遅々として進まないけど・・・

8月末に描き始めたバイオリンの油絵は年内に完成させるつもりだったが途中で躓き、結局年はとっくに明け現在に至り、中断している。40年絵を描いているが、いまだにこんなことを繰り返している。
同じ表現方法で描き続けていると本当にこれでいいのかと疑念が湧いてくる。と言えばエラそうだが、要するに飽きてくる。子供のころからの飽きっぽい性格は治らない。三つ子の魂百までっちゅうこっちゃ。
一つの表現方法を確立したうえで別の表現方法に挑むというのであれば格好のつけようもあろうが、ただ飽きちゃったというだけのことだ。しかしピカソとか、天才・一流の芸術家の中にも一人や二人、表現の確立云々前に飽きちゃったから別のやり方がいいやって人もいるんじゃないかと思う。その方が私としては都合がいい。
とはいえ、具象的な作品ばかり描いているから飽きないかというと、抽象的な作品へ方向転換するというのはおそらく一生ないだろう。遊びで抽象的な素描なごっこをすることはあるが、それにサインを入れることはない。ちょっとややこしい話だが、こういう遊びは面白い。これをやることで画面構成のヒントになることもあるので、まったく役に立たないということでもない。

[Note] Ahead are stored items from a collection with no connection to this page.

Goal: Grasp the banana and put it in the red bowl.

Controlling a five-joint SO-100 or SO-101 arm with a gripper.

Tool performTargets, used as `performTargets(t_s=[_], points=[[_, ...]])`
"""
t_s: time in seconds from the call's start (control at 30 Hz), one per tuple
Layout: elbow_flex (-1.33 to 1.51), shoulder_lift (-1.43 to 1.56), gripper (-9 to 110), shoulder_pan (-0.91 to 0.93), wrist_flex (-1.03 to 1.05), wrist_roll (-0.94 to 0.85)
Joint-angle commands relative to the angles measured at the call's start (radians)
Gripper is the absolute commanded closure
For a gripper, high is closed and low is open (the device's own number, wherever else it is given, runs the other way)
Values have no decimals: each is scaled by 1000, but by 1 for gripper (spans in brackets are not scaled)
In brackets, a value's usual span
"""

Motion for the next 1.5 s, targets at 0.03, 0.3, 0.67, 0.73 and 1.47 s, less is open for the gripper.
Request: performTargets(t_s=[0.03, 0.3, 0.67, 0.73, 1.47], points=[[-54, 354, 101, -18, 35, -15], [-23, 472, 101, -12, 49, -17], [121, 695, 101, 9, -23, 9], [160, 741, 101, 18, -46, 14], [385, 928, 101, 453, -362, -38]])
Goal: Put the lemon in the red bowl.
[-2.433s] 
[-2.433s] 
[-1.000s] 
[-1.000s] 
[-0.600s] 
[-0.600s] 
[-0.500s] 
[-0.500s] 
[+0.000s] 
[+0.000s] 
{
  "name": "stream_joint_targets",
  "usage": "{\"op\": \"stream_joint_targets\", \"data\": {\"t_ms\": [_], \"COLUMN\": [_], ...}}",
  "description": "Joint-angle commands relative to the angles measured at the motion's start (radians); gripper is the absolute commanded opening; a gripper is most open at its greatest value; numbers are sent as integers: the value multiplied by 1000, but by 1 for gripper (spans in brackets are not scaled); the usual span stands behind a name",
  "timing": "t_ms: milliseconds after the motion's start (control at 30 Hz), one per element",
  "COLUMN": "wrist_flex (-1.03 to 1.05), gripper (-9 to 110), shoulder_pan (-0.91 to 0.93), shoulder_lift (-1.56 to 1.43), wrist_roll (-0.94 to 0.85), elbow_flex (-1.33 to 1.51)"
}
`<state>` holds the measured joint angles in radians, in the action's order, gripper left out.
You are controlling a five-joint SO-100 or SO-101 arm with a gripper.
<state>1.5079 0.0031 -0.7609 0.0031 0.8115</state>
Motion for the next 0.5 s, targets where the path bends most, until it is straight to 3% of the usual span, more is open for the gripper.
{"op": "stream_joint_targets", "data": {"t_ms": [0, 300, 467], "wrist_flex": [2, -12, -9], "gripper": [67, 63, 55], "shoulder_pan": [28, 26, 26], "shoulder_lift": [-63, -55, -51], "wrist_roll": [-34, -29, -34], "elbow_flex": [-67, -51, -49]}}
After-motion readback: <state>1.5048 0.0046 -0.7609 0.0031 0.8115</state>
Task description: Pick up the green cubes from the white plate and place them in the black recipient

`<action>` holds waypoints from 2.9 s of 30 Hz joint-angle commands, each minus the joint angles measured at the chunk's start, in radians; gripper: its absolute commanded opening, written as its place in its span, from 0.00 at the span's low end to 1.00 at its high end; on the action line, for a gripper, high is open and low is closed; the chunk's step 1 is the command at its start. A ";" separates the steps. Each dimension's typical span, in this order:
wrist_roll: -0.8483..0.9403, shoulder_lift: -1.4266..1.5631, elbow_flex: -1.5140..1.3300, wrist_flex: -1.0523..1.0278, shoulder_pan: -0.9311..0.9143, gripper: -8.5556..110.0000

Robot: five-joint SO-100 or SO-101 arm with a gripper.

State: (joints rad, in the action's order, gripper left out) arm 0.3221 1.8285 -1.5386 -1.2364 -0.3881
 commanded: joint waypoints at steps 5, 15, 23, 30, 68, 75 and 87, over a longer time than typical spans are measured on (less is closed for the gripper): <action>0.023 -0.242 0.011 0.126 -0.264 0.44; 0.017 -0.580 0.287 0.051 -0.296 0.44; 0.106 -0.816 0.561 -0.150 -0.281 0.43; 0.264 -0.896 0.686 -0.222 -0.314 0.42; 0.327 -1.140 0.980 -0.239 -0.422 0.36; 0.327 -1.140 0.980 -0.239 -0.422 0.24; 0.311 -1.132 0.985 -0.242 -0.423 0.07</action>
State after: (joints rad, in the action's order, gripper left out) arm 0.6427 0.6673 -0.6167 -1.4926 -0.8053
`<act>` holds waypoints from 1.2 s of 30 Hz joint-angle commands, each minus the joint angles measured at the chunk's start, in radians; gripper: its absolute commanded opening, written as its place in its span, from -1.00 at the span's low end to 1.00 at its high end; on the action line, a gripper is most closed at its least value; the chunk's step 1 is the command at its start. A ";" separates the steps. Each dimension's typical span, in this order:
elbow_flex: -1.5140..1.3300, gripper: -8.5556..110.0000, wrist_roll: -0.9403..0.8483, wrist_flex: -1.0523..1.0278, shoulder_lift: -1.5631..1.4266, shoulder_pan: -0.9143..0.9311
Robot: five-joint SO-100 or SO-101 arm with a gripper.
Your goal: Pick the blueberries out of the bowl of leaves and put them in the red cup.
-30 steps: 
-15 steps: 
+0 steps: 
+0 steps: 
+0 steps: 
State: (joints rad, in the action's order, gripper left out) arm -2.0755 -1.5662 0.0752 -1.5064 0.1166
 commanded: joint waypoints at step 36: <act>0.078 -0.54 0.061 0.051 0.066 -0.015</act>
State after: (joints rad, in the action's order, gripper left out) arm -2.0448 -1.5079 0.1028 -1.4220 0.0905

素人に毛の生えた絵描きが画面構成だのなんだのと講釈を垂れたところで説得力に欠けるが、20号のキャンバスにバイオリンを描くのに何か月も四苦八苦しているような奴に抽象画云々できるものでもないし、抽象というものに私の頭が理解に及ばない。難しく考えすぎだよと言われたりもするが、やっぱりわからないものは判らない。その感性が私には備わっていない。心に響かない。画面の中に物があり、空気が充満して、静かにたたずむ姿に心を動かされる。そういう絵が描けたら幸せだ。
一流の芸術家の天才脳なら抽象作品もすごいものができるのだろうが、中小、零細脳の人間には抽象的な作品はやっぱり作れないんだろうな。